Chicken Crossing owner and chef Seth Carter wants to reinvent fast food.
Instead of participating in an industry that pollutes the planet and makes its customers sick, his food cart on 6th Avenue is offering an alternative, where people have vegan choices and where the restaurant relies on and supports its community.
The star of Chicken Crossing is its fried chicken sandwich, which Carter says he created in 2010 while working as a chef at the now-closed Show Dogs in San Francisco. The sandwich grew in popularity there, attracting Guy Fieri to highlight it on a 2013 episode of Diners, Drive-Ins and Dives. “There’s flavor all over the board here,” Fieri said on the TV show when he tried it. “That’s like a Pink Floyd concert, man.”

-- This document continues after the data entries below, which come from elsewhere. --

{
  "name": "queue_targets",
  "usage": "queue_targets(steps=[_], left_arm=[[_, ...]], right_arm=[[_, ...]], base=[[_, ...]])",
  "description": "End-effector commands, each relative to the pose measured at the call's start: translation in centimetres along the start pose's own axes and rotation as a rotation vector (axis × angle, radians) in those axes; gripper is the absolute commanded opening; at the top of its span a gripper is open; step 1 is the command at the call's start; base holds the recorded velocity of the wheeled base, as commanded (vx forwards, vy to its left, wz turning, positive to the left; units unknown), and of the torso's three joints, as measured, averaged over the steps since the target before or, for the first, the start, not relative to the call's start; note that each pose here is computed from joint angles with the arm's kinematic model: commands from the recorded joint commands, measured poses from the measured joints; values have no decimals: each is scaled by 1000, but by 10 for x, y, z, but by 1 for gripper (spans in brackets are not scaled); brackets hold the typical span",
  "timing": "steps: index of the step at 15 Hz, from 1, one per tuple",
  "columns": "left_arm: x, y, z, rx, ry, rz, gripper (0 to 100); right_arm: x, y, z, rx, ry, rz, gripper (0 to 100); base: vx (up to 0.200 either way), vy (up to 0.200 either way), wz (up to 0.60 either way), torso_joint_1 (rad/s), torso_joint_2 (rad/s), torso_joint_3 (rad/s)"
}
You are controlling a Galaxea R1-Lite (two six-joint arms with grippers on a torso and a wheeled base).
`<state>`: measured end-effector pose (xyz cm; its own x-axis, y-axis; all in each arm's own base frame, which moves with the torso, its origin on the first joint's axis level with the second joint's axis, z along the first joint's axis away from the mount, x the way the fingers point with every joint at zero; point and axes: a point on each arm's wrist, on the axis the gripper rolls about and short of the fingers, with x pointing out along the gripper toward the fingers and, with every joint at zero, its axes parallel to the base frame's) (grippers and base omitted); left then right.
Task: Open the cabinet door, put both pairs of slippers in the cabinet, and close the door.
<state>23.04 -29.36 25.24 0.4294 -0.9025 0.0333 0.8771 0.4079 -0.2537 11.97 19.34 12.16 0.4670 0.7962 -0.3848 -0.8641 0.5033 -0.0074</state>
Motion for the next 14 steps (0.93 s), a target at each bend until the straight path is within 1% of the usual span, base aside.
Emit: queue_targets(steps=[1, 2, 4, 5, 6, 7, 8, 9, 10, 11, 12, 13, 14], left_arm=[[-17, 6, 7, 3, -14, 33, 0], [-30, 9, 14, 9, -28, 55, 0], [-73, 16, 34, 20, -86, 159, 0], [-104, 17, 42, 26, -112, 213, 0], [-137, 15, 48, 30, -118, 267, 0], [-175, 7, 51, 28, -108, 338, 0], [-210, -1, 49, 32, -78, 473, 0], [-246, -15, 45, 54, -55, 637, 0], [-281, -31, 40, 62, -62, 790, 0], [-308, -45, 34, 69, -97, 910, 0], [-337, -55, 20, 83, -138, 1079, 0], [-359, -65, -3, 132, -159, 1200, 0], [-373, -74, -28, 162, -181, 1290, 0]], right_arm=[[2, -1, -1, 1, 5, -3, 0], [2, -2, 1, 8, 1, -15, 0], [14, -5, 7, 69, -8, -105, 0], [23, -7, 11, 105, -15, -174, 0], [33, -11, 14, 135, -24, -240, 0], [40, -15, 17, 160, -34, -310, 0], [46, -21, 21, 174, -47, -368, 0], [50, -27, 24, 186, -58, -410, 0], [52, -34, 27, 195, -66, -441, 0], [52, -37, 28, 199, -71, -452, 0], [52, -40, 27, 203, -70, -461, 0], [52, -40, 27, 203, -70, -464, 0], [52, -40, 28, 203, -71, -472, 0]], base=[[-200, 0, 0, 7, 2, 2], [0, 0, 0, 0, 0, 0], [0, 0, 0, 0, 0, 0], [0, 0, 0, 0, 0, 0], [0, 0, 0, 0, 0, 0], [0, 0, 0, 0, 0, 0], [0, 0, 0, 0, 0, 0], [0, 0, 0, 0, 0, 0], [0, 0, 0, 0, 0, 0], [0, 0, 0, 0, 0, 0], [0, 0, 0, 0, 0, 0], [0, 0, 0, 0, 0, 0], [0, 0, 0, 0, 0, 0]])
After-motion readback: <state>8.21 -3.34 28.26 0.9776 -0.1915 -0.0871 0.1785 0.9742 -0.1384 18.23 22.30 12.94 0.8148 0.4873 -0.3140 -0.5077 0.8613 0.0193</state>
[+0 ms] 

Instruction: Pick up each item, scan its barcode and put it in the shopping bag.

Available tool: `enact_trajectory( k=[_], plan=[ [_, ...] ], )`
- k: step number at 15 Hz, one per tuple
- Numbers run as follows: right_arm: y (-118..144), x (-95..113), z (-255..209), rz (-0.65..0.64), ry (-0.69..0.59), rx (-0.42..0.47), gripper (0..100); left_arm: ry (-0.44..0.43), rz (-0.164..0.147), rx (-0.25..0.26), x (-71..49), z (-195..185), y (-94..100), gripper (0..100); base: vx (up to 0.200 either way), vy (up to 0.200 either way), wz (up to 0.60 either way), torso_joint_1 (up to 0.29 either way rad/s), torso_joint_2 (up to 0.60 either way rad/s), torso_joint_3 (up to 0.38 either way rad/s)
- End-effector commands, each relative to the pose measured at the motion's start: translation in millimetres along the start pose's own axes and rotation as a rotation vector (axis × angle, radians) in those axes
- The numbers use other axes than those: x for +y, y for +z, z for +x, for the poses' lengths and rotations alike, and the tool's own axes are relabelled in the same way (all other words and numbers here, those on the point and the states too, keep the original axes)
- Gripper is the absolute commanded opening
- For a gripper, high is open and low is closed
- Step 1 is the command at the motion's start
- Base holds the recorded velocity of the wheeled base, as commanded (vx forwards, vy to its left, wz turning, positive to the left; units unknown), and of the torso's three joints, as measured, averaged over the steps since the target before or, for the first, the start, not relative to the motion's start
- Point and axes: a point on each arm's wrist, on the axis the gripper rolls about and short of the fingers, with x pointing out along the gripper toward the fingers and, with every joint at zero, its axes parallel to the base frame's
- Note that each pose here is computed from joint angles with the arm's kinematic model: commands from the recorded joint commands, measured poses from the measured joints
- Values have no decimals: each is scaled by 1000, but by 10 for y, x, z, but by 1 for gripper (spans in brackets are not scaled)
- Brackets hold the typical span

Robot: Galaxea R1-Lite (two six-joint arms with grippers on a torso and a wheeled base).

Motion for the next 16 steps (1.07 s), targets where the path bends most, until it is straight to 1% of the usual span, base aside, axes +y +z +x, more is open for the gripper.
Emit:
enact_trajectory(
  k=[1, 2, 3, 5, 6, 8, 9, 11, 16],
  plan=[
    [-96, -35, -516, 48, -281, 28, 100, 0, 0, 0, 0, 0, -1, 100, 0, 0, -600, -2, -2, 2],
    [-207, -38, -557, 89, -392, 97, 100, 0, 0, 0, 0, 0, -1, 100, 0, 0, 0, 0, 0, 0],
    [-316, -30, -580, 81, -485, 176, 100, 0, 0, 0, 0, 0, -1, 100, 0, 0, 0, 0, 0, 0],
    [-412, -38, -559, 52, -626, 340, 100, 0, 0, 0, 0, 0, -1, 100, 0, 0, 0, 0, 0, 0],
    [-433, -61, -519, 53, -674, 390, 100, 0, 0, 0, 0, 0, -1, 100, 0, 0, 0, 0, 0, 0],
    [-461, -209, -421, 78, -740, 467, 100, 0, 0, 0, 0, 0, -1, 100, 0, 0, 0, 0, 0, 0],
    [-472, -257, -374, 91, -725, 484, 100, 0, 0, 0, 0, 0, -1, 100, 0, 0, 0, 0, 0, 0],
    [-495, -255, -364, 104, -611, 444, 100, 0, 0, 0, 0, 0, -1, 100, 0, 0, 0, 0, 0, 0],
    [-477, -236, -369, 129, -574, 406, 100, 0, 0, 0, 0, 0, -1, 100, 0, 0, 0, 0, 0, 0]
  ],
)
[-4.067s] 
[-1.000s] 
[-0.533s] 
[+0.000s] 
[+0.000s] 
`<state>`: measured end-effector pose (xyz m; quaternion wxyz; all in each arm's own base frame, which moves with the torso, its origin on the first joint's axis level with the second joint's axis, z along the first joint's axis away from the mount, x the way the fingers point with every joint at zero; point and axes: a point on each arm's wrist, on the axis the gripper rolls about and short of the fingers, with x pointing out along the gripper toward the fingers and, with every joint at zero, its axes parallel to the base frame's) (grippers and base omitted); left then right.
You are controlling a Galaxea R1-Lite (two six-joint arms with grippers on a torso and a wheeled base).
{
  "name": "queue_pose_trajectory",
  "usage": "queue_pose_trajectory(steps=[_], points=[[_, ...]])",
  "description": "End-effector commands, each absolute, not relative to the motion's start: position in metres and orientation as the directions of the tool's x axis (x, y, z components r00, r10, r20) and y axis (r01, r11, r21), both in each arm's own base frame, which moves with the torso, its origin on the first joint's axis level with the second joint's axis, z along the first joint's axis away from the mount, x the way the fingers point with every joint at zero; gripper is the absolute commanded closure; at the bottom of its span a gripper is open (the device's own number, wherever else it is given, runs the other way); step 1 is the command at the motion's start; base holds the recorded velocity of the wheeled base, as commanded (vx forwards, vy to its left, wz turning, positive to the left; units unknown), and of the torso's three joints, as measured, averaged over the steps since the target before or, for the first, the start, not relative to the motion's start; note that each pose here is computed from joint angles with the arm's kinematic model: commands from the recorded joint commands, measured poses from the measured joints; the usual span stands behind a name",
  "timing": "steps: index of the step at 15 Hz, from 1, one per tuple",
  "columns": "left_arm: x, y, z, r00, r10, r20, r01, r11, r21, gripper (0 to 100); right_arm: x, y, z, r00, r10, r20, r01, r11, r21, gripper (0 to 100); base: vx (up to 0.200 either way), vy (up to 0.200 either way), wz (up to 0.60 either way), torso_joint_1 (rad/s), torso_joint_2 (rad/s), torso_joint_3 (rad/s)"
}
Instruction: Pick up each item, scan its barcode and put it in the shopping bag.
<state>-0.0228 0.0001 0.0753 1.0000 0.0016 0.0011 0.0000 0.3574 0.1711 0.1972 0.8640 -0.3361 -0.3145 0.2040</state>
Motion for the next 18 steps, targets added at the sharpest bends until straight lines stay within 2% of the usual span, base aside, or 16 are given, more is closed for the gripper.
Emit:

In 2019, Carter moved back to Oregon, where he was born and raised, this time to Eugene, and says he received the blessing from Show Dogs to use the fried chicken sandwich at Chicken Crossing. The sandwich’s spice blend is similar to the South Asian qorma, he says, a flavor profile that includes cumin, turmeric, chili and pepper.
The menu includes a wildfire chicken sandwich, which Carter calls a form of protest art, as forest fire smoke makes a regular appearance during the summer months. Carter collects the restaurant’s vegetable waste and burns it into ash, which he uses as seasoning, an idea he got from watching TV cooking competitions. He combines the ash with jalapeño, garlic and mesquite and uses it as a marinade on the chicken. “It’s literally like a burned pine forest kind of flavor profile with the sweet smoked apple barbecue sauce that balances all of that flavor,” he says.
The menu offers two protein options: meat or plant-based. About eight years ago, Carter started a plant-based diet. He says he was borderline diabetic, and since then he feels a lot better. Although Eugene has several vegan eateries, he says having vegan options share a menu with meat is a way to get people to experiment with plant-based food. “There’s a better way to present plant-based food to people rather than forcing it down people’s throats and calling it vegan,” he says.
Chicken Crossing gets its meat from Mary’s Free Range Chicken, a California Central Valley farm that has received higher levels of animal welfare certification for humanely growing and handling its poultry. The rest of the restaurant’s ingredients are local, Carter says. The buns come from Reality Kitchen, spices from Mountain Rose Herbs, breading from Camas Mill and milk from Albany-based Royal Riverside Farm. “We’re community-based fast food,” he says. “Part of our mission is to create a better food supply chain, instead of ordering something that gets driven all the way across the country and creates a huge carbon footprint.”
Supporting the community goes past the menu and its food supply. For $12, customers can buy a meal for someone in need. Since opening in September 2022, the restaurant has given out about 400 free meals. “We feed as many people as we can,” he says. “Even if we don’t have any available, we usually give somebody some kind of food. We don’t want anybody to be hungry.”
With a goal of creating a healthier fast food restaurant, one that doesn’t drain the health of its customers and the planet, Carter has taken a first step with a cart in the Whiteaker. But he envisions the business growing, possibly even taking over former fast food buildings.
“I really want to spread it to more places so we can interrupt the fast food industry,” he says. “I would rather this be fully visible, on freeways, in downtowns as options.”